【2012年2月15日】
池田新太郎光政。
5歳のとき、初めていえやっサンに対面した。光政はいえやっサンにとって義理の孫に当たる。
いえやっサンが光政を膝の上に乗せて「おお、かわいいのう」と頭を撫でていると、光政は何を思ったかいきなりいえやっサンの腰から脇差を引っこ抜いて鞘から出すと、
「やあ、これは本物じゃ!」
と大声で叫んだ。
度胸があると言うべきか、奇行と言うべきか?
後年、光政は大老職・酒井忠勝に異端児扱いをされて幕府と対立することとなるのだが、そうなる要素がこのときすでにあったのかも知れない。
光政は14歳になると、京都所司代で幕府重臣の板倉勝重に国持大名の心得を教わった。
藩の学者や家老から教わろうとするならいざ知らず、14歳の外様の少年が幕府重臣に教わりに行くというのは、やはり変わっている。
しかし、僧侶あがりの勝重は嫌な顔せず、光政に
「角なる箱に味噌を入れて、円い杓子ですくい取るように計らわれるがよろしい」
と教えた。
四角い箱に入った味噌を円いおたまですくったのでは、端っこに味噌が残ってきれいにすくえない。
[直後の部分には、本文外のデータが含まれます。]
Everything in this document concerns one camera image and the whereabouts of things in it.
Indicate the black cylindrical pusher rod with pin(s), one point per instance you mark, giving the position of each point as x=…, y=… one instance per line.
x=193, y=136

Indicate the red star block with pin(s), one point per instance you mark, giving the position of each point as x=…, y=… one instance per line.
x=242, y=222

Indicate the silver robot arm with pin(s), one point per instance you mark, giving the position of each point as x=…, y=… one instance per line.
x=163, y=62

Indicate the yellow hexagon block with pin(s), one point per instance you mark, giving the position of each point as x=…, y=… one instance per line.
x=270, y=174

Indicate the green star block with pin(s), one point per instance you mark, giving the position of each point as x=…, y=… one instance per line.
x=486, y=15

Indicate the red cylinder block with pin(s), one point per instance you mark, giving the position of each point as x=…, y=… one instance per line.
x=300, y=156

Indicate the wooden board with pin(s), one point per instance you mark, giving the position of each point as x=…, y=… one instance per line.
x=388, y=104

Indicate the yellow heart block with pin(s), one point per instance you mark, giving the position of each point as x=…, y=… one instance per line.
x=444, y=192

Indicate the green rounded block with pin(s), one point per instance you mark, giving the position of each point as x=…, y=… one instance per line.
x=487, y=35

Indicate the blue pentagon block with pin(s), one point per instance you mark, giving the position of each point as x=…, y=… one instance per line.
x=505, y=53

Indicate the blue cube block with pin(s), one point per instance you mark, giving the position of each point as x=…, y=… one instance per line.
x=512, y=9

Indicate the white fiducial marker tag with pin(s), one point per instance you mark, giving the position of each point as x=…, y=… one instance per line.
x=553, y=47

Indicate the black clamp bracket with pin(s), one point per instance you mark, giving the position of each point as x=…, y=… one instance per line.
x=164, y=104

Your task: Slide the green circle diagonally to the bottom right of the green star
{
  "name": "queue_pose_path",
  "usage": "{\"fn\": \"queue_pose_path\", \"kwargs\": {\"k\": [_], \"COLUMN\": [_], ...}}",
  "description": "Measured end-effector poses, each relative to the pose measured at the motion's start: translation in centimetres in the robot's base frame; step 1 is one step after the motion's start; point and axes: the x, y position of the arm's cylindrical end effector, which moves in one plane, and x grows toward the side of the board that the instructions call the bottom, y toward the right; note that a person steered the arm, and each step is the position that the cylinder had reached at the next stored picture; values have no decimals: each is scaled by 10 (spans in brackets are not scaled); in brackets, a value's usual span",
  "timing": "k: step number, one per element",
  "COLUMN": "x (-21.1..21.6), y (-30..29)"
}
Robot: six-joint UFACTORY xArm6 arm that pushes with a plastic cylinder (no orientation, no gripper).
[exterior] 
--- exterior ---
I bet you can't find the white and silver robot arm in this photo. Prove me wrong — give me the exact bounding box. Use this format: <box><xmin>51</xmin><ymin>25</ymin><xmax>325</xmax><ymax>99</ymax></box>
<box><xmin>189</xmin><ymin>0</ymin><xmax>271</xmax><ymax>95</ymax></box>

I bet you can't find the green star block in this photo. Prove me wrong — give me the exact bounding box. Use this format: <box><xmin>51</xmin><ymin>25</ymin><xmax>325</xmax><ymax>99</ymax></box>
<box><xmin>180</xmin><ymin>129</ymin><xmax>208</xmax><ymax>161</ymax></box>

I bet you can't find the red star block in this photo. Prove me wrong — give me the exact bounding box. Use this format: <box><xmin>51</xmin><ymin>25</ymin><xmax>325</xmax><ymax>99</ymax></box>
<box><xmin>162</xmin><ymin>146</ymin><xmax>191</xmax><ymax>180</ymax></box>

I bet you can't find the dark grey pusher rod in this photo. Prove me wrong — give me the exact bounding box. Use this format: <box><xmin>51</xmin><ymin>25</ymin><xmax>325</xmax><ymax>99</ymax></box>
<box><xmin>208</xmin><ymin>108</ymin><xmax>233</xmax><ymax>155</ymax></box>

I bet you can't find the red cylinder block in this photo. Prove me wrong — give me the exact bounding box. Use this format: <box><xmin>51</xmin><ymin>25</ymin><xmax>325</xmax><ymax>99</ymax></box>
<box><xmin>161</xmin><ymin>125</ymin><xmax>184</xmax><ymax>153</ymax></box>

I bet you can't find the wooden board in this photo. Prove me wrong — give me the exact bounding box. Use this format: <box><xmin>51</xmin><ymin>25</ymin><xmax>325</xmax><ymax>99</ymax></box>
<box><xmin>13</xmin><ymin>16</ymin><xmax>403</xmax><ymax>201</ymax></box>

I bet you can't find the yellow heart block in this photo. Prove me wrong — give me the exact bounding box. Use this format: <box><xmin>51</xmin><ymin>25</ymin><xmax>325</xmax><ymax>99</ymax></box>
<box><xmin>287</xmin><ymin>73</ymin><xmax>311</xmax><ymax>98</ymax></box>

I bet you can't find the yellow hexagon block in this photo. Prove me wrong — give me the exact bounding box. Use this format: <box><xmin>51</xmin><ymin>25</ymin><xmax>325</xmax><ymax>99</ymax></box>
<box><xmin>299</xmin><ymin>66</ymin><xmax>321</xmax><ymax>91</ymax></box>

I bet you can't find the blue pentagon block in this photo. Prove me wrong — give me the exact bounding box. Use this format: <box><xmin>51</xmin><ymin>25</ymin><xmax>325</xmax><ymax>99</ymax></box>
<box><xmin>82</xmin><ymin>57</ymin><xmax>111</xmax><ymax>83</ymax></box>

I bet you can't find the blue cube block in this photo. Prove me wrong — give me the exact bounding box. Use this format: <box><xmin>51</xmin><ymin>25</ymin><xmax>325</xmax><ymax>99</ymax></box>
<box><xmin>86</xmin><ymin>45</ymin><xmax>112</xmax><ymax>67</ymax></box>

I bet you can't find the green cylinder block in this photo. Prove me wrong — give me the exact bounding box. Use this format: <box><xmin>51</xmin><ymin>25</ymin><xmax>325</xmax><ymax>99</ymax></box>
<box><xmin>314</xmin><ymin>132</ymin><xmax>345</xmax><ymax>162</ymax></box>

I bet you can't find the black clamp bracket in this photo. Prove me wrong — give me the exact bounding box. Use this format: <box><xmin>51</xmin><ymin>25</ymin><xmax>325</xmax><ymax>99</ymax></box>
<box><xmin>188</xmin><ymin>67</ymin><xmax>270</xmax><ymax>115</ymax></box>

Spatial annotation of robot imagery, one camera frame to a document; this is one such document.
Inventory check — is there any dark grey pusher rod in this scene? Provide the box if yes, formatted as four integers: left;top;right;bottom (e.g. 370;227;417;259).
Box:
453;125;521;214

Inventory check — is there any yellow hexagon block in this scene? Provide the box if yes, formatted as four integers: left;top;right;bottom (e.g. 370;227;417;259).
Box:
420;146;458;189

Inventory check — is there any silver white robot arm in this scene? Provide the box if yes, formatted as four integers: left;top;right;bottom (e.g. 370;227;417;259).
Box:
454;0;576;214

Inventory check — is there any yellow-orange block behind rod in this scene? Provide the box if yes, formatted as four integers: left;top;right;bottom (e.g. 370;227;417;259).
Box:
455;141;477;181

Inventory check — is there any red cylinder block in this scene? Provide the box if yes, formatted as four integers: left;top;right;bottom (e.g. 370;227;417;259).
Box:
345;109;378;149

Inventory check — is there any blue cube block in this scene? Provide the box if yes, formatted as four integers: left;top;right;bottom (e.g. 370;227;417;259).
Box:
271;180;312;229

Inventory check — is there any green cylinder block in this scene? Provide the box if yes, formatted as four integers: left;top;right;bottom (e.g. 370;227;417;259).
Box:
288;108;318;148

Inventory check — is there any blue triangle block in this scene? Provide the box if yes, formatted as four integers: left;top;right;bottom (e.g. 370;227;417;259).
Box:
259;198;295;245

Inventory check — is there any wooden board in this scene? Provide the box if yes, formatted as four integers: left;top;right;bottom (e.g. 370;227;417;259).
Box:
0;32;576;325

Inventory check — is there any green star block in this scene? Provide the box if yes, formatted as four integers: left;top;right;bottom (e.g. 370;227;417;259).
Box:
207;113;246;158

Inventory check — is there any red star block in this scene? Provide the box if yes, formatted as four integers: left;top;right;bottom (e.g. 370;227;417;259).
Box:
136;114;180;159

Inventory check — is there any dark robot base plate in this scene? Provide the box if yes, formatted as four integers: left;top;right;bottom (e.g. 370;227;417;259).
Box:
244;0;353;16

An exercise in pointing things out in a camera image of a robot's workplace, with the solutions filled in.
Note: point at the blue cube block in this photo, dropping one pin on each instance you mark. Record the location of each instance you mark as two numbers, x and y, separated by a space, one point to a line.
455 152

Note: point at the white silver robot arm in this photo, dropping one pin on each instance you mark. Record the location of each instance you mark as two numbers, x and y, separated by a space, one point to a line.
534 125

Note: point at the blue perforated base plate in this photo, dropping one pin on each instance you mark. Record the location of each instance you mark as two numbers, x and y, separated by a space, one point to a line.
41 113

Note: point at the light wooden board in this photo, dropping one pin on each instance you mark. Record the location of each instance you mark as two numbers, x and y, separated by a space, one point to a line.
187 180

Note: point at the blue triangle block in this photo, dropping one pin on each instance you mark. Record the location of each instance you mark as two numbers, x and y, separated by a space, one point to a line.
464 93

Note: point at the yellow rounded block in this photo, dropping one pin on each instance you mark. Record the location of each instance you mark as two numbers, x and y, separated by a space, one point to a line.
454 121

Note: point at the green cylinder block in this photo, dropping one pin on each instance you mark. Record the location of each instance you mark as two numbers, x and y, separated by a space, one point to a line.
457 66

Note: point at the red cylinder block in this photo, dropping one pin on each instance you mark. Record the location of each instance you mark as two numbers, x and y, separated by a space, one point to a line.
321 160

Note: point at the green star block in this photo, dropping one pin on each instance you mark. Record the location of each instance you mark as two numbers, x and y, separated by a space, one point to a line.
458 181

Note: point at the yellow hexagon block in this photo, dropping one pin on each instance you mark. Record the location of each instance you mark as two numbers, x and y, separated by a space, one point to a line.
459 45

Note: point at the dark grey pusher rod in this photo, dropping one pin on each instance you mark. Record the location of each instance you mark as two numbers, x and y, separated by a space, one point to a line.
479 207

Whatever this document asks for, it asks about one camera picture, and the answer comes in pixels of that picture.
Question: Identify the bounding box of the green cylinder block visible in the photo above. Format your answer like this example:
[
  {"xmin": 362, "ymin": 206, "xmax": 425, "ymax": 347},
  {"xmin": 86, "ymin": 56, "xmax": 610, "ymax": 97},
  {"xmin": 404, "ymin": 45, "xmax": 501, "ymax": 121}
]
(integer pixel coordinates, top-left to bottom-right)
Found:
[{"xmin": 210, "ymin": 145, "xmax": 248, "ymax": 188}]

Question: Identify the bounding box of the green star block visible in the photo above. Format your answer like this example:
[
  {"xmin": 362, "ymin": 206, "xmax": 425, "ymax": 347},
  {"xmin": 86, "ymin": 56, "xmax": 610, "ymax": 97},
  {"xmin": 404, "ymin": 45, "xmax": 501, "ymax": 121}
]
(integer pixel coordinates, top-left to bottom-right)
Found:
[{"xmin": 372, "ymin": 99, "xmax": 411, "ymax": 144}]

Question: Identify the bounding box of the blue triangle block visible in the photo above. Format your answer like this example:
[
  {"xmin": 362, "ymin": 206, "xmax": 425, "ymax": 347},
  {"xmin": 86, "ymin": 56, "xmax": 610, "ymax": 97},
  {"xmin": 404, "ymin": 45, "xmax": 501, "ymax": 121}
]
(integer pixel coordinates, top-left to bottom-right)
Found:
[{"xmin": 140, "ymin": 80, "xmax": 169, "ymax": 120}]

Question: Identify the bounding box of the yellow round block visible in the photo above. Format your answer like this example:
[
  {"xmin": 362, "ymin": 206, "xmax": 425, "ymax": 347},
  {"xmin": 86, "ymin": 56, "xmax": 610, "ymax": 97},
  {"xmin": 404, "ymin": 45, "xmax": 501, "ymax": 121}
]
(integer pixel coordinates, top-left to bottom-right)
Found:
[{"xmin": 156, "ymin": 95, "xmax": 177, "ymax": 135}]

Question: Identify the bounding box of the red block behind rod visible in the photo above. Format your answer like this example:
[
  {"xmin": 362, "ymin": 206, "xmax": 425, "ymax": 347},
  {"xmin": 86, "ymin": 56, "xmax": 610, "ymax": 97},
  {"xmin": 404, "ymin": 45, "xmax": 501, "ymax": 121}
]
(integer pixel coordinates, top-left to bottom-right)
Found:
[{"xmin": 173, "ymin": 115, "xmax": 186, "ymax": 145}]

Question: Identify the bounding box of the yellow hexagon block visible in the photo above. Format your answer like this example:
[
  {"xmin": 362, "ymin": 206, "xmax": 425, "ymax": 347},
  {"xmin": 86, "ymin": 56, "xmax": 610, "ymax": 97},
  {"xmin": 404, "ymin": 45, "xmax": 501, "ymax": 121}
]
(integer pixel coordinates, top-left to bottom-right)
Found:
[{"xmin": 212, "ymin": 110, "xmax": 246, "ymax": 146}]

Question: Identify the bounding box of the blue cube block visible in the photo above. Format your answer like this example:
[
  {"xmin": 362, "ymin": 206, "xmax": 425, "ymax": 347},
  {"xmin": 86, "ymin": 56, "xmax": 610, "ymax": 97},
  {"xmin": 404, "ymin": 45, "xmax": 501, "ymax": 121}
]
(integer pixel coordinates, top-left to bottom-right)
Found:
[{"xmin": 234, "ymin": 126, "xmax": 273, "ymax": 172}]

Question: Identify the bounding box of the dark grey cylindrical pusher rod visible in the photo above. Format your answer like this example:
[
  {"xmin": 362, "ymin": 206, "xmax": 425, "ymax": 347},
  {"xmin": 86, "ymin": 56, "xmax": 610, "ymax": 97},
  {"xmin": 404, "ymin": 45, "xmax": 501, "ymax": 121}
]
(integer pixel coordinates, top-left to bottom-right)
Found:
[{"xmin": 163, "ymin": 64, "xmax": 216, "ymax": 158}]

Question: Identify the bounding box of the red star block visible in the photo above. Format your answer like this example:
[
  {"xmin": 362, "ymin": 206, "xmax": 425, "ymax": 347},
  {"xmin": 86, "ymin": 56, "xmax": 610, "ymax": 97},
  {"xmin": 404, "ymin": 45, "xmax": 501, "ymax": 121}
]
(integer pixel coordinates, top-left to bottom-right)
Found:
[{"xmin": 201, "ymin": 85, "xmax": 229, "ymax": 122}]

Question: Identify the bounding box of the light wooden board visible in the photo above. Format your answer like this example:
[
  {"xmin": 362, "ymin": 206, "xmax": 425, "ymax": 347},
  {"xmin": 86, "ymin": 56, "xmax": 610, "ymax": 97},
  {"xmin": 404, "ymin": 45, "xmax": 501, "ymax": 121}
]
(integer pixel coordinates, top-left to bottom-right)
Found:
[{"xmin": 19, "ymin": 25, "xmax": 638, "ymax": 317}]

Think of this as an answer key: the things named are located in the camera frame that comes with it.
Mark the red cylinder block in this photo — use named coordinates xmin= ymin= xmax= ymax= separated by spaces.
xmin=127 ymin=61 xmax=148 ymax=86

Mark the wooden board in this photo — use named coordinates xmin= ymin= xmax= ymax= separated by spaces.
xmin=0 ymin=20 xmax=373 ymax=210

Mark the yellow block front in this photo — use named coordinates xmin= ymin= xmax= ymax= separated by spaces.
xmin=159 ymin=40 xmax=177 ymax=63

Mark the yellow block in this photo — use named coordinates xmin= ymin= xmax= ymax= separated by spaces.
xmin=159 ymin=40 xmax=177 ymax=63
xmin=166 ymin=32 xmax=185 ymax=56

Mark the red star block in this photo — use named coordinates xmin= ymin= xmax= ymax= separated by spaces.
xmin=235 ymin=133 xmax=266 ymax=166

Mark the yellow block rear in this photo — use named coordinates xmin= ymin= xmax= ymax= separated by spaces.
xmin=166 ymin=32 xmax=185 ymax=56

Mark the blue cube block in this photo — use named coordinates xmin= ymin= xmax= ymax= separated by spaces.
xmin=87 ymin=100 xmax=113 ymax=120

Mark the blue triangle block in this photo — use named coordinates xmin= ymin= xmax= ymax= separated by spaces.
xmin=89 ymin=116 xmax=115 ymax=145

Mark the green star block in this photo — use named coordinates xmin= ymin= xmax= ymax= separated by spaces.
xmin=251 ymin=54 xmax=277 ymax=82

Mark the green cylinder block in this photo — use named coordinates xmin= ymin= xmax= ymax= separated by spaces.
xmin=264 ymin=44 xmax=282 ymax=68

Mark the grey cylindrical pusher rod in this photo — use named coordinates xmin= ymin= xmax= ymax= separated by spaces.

勝重は「細かいことを口やかましく言わないほうが良い」と教えているのだ。
これは、平安時代に朱雀天皇が関白・藤原忠平に「政治とはどのように行えばよいか?」と御下問したのに対し、
「琴の弦は締め過ぎても弛め過ぎても音色が悪うございます。琴の弦を張るようになさればよろしいかと存じます」
と忠平が答えたのと相通じるものがある。
しかし、光政の藩政を振り返ると、細かいところまで厳しかった部分もあるような気もするのだが…
長じて光政は、人材の登用方法について
「家柄よりも個人。個人よりも人柄」
というやり方を採った。
この登用方法で採用されたのが津田永忠で、この人事について不服だった門閥筆頭の家老・池田由成は罷免同然の隠居に追い込まれている。
「人次第、才次第」
人柄はもちろん、能力も求められるのだが、光政はまず人柄ありきだった。このへんが、光政独特のやり方だ。
津田永忠も光政の期待によく応えた。池田由成隠退後は光政の手足としてよく働いた。
「頑固者」
「異端児」
「個性派」
池田光政にはこんな言葉が合うのだが、しかし彼が名君であったことには変わりない。
岡山藩政の基礎を築いたのは、間違い無く光政なのだ。